The Simon Snow series, Book 1

St. Martin's Griffin
Fiction, YA Fantasy/Romance
Themes: Cross-Genre, Diversity, Ghosts, Girl Power, Hidden Wonders, Magic Workers, Schools, Vampires
****

Description

Simon Snow was a wretched orphan in modern London, with no clue who he was or where he belonged, if anywhere... until he erupted with magic that burned his latest foster home down (while sparing the occupants, transporting them blocks away). That was when the Mage, leader of the Coven of English mages, found him and whisked him off to the Watford School of Magicks. That was when Simon learned that he might be the answer to an ancient prophecy about the "Chosen One", the most powerful magician to ever live, who will save the magical world from a terrible threat. And that was when Simon discovered he had a deadly enemy in a magic-nullifying force known as the Insidious Humdrum. Well, two enemies: in his first year at Watford, he was paired with the world's worst and most evil (and almost certainly vampiric) roommate in the body of Tyrannus Basilton "Baz" Pitch-Grimm.
Baz is descended from two long lines of powerful Old Families.
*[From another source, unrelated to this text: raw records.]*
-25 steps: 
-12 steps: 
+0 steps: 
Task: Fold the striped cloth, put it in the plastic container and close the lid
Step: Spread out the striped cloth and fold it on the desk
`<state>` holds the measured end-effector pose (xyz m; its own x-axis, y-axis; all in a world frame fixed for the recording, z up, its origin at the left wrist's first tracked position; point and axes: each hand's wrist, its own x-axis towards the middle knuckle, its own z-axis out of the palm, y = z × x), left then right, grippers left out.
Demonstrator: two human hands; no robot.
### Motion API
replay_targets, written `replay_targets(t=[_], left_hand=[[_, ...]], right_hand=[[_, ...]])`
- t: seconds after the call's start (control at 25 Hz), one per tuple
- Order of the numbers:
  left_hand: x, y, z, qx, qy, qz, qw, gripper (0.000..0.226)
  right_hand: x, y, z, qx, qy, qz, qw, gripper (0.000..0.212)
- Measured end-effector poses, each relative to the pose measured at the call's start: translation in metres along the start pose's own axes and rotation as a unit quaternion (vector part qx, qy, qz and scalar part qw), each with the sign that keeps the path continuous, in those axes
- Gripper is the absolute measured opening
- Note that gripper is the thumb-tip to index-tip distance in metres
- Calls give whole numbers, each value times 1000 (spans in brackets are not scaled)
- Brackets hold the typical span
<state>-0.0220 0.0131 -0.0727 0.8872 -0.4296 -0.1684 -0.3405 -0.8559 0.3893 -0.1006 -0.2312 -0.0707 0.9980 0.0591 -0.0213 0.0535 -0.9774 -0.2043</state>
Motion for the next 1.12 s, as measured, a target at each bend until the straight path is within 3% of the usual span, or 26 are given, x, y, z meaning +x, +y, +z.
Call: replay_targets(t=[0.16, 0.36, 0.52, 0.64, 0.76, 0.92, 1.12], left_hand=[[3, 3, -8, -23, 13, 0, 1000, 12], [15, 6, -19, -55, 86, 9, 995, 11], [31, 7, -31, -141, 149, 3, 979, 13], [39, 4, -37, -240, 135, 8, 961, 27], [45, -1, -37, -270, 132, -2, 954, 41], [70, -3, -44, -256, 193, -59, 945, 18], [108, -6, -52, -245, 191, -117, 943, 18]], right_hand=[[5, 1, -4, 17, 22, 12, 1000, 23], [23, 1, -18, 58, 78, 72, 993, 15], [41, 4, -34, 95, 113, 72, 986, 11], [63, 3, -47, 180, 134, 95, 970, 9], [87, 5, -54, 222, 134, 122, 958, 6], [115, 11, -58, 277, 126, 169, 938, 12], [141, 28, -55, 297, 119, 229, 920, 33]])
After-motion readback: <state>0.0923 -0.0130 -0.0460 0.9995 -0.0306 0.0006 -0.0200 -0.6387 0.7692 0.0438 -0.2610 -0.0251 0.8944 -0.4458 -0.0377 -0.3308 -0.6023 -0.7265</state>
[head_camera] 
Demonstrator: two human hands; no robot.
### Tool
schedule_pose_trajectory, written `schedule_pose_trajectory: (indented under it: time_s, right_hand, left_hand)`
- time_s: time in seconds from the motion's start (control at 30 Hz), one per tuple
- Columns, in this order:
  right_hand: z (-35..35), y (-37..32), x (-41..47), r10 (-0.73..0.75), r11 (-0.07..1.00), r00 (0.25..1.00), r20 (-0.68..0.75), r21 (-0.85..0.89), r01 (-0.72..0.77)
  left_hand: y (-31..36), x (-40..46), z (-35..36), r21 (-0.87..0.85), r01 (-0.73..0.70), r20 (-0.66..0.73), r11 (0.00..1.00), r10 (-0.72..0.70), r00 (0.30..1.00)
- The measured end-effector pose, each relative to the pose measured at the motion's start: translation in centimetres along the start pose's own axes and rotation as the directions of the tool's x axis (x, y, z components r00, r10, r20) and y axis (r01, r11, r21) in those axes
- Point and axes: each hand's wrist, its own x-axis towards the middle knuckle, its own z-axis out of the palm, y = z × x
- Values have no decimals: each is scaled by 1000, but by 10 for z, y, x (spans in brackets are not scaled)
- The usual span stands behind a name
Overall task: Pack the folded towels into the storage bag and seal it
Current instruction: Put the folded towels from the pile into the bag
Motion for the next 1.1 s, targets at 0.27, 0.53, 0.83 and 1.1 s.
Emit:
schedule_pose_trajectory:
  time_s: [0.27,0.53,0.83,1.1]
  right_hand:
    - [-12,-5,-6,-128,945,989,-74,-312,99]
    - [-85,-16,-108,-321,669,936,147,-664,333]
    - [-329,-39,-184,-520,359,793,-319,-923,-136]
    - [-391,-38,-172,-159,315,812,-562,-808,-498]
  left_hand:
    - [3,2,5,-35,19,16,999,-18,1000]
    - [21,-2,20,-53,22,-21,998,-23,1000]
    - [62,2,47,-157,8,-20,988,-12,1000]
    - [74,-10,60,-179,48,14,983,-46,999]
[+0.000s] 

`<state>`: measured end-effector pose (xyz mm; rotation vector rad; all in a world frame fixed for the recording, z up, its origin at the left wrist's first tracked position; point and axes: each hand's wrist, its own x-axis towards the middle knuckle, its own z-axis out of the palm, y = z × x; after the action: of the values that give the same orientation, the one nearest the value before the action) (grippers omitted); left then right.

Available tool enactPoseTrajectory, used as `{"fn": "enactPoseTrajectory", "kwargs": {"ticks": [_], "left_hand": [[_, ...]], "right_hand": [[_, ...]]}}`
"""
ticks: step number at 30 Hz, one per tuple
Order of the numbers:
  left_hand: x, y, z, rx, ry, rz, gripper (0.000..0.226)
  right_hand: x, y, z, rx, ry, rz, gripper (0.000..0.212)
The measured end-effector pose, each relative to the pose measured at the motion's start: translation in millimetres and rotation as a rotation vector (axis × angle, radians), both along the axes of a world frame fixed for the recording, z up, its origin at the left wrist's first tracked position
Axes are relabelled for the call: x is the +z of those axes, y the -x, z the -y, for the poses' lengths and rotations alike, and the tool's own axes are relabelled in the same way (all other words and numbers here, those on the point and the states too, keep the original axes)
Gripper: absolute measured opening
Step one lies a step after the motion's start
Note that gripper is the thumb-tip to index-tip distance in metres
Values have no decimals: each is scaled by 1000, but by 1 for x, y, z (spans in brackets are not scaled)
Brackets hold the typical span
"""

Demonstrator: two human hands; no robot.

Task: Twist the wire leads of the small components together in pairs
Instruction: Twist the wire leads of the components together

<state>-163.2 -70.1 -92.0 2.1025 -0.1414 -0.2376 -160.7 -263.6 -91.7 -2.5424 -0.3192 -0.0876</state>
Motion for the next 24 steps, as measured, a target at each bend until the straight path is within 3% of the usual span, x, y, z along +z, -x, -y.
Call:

Simon is still an orphan of unknown parentage. Baz is impeccably groomed and a top Watford student in every subject. Simon is neither. Baz has perfect command of his powers, while Simon just explodes at random despite his best efforts. And Baz has spent the past seven school years trying to humiliate, endanger, and kill Simon and his friends, genius Penelope and beautiful girlfriend Agatha. He even tried to feed Simon to the chimera in the Wandering Wood. This year, Simon's last at Watford, he can't imagine what the beastly Baz has in store for him. Except what Baz has in store is nothing, because he's gone missing.
Simon should be relieved. Instead, he can't stop thinking about his roommate and enemy. Is this Baz's most devious plot yet to end Simon Snow, or is his roommate in trouble - and, if so, why does he find himself caring so much? Then Baz's dead mother visits their room, charging Simon with helping her son avenge her death... if he can find both the boy and the killer. Meanwhile, the clock ticks down on Simon's prophecised destiny, and the Humdrum only grows bolder by the minute, yet Simon's protector and mentor the Mage is more scarce than ever. This final year at Watford is going to be his most explosive yet, in more ways than anyone can possibly imagine.

Review

I read and very much enjoyed Rowell's standalone novel Fangirl, about a young woman who finds strength and comfort in a fictional fantasy franchise about Simon Snow (with clear nods to Harry Potter). According to the end notes, when Rowell finished that book, she couldn't let go of Simon, whose story was alluded to in clips from both "canon" work and the character's fanfic, so she decided to write his story. This is an unusual approach to writing a story, particularly a fantasy story. I'm still processing how well that paid off.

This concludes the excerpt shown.